Nature Sightings March 7, 2006

Didn’t get to see much here at Camp (Cass County, MI) because I was at CCCI (Christian camping) conference at Michindoh(in Michigan).  


Weather:Today, was a beautiful sunny day, but still pretty chilly here in southwest Michigan. 

Redtail Hawks: I did spot about 3 to 4 red tail hawks between here and Mishawaka, Indiana, while I was driving on US 80.  They really seem to love the interstates.

Road Kill: There also seem to be lots of road kill as of late. I’ve spotted many carcasses of raccoons, fox squirrels, opossums, and a couple skunk.  I wonder if anyone has done research on the amount of road kill during different times of the years?

Returning Animals: In recent weeks, I’ve spotted robin flocks, male groundhogs (I assume they are males because they come out of hibernation about 3 weeks before females or so I’ve read), red winged blackbirds in the wetland areas, and a single common grackle that have all made there presence known again here at camp.  Spring must be just around the corner. 

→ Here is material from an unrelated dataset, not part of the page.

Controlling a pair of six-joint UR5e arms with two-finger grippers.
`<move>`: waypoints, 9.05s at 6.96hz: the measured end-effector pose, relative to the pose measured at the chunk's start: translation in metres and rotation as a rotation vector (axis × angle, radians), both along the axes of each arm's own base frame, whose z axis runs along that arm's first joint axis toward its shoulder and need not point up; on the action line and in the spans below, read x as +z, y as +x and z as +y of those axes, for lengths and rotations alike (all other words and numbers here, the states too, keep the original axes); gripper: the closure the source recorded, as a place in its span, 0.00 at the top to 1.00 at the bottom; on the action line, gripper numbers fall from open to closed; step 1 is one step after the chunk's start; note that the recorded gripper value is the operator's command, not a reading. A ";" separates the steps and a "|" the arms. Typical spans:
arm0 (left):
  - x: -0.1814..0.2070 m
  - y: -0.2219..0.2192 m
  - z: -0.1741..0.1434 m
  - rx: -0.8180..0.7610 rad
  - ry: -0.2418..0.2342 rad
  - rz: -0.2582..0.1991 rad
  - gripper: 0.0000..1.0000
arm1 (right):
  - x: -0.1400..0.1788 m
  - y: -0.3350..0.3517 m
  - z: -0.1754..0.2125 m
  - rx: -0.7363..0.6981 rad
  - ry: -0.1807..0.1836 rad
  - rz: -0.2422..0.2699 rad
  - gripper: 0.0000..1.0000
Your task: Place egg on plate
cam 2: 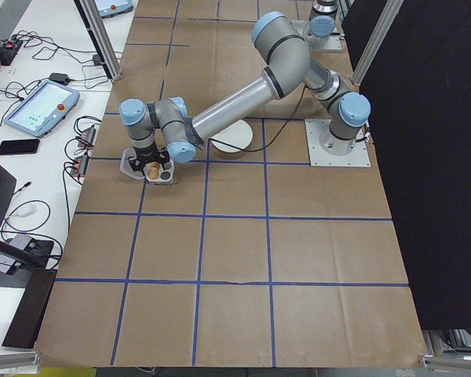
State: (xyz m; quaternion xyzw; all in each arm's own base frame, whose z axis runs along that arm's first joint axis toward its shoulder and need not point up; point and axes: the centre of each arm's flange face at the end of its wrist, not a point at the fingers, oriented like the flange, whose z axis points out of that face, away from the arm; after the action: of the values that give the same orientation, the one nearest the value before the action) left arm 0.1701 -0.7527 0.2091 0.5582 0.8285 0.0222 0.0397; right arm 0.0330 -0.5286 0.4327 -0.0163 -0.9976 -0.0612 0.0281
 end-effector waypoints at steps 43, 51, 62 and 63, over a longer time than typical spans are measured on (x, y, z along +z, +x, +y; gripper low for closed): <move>0.051 0.003 0.000 1.144 -0.037 0.070 0.99 | 0.000 0.000 0.000 0.000 0.000 0.000 1.00; -0.004 -0.005 0.002 1.120 -0.076 0.076 0.59 | 0.000 0.000 0.000 0.000 0.000 0.000 1.00; 0.147 -0.025 0.050 1.141 -0.062 0.064 0.00 | 0.000 0.000 0.000 0.000 0.000 0.000 1.00; 0.176 -0.037 0.071 1.171 -0.042 0.060 0.00 | 0.000 0.000 0.000 0.000 0.000 0.000 1.00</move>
State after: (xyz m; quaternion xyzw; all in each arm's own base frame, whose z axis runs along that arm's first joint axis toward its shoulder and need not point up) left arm 0.1327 -0.6816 0.3850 0.0072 0.9999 0.0083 0.0082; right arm 0.0330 -0.5285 0.4327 -0.0163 -0.9976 -0.0613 0.0281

Frogs Will Be Calling Soon: The male Western Chorus, Spring Peeper, and Wood frogs should be heard here at camp soon.  Just last week I signed up with the National Wildlife Federation’s “Frog Watch” program to monitor frogs in our fen wetland.  It seems to be a pretty low key program that can be done at my own pace.  I hope to get some of the school students and summer campers to get involved with this program. 

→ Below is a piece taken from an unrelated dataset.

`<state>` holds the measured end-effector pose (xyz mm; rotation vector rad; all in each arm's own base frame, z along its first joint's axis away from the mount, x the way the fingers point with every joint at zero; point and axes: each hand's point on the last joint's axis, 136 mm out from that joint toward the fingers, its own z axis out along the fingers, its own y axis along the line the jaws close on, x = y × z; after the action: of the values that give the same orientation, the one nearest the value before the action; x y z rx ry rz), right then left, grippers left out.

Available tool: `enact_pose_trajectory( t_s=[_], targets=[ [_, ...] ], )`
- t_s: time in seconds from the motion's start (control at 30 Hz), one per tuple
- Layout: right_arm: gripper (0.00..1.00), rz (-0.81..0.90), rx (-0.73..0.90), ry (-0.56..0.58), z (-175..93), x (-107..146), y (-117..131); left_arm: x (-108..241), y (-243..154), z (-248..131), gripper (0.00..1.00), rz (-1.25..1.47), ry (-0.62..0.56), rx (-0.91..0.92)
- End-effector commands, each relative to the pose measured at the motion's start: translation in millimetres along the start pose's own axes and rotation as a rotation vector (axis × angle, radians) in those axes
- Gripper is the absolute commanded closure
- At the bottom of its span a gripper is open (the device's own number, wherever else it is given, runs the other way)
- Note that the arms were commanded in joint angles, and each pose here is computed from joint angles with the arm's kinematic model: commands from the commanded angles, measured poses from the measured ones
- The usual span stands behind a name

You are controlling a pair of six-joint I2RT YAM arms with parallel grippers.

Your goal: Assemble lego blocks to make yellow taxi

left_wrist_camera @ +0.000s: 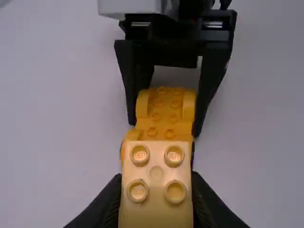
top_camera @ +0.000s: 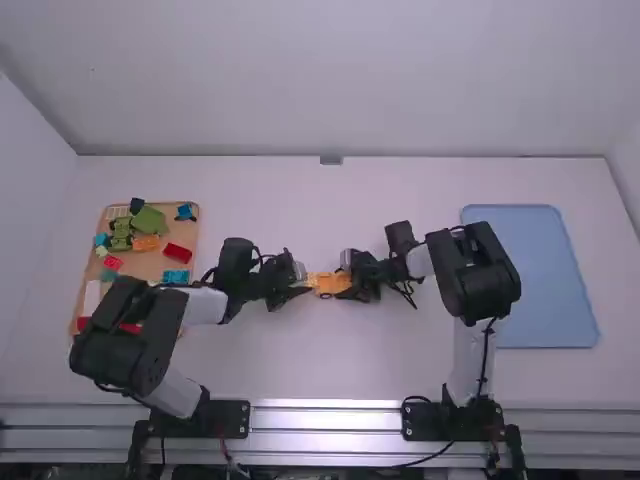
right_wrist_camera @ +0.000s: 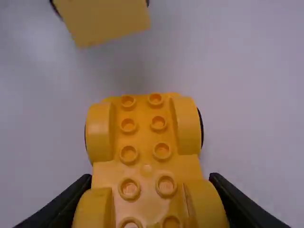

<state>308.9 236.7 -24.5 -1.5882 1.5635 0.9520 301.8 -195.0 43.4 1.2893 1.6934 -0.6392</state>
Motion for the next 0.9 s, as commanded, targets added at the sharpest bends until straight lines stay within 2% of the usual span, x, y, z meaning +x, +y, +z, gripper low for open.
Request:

I think the hardest part of “Frog Watch” will be to learn the sounds of the individual frogs.  Last year my wife gave me the concise field guide “Reptiles and Amphipians of Michigan” by Stan Tekiela, which has an accompanying CD of frog calls.  I’ve found that the differences in frog sound are really quite distinct. I’m pretty solid on about six calls, but still have some more work to do since there are 13 frogs that make their home here in Michigan.

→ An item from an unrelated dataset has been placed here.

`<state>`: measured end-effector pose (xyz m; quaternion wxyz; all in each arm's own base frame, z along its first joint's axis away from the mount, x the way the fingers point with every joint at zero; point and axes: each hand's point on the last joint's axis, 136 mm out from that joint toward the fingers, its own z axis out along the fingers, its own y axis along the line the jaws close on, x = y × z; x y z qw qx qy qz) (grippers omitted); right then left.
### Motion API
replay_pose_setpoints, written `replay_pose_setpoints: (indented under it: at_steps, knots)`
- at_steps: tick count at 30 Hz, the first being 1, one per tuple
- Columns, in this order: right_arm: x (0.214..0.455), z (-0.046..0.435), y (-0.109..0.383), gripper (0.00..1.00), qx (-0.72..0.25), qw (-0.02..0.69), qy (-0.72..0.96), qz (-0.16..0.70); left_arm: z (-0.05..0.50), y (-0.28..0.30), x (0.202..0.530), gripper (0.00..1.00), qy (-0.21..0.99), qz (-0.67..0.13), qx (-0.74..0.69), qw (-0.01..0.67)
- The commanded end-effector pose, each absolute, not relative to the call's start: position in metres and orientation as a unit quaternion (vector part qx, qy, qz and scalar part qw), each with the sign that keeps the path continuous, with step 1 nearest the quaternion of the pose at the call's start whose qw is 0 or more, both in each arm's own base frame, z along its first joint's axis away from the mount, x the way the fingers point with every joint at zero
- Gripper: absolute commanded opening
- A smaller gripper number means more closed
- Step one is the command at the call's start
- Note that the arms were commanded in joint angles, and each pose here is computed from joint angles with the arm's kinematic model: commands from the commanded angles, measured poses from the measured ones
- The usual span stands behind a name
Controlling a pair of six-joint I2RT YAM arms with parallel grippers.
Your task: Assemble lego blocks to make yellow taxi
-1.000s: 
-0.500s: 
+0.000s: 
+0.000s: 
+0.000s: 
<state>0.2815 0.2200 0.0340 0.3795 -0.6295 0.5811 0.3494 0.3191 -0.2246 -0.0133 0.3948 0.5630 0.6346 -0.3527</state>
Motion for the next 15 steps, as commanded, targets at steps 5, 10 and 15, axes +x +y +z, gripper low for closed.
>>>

Wetland Book:  Just picked up a wonderful nature book “Swampwalker’s Journal” by David M. Carroll.  I am just in the first few chapters about vernal ponds(these are wetlands that dry up at somepoint – usually annually), and I’m finding it a wonderful read. He writes about taking a flashlight and going out at night to these small secretive ponds in the early spring to look for salamanders making their way to these fishless ponds to mate.  He has inspired me to give this a try and see what wonderful things I can find.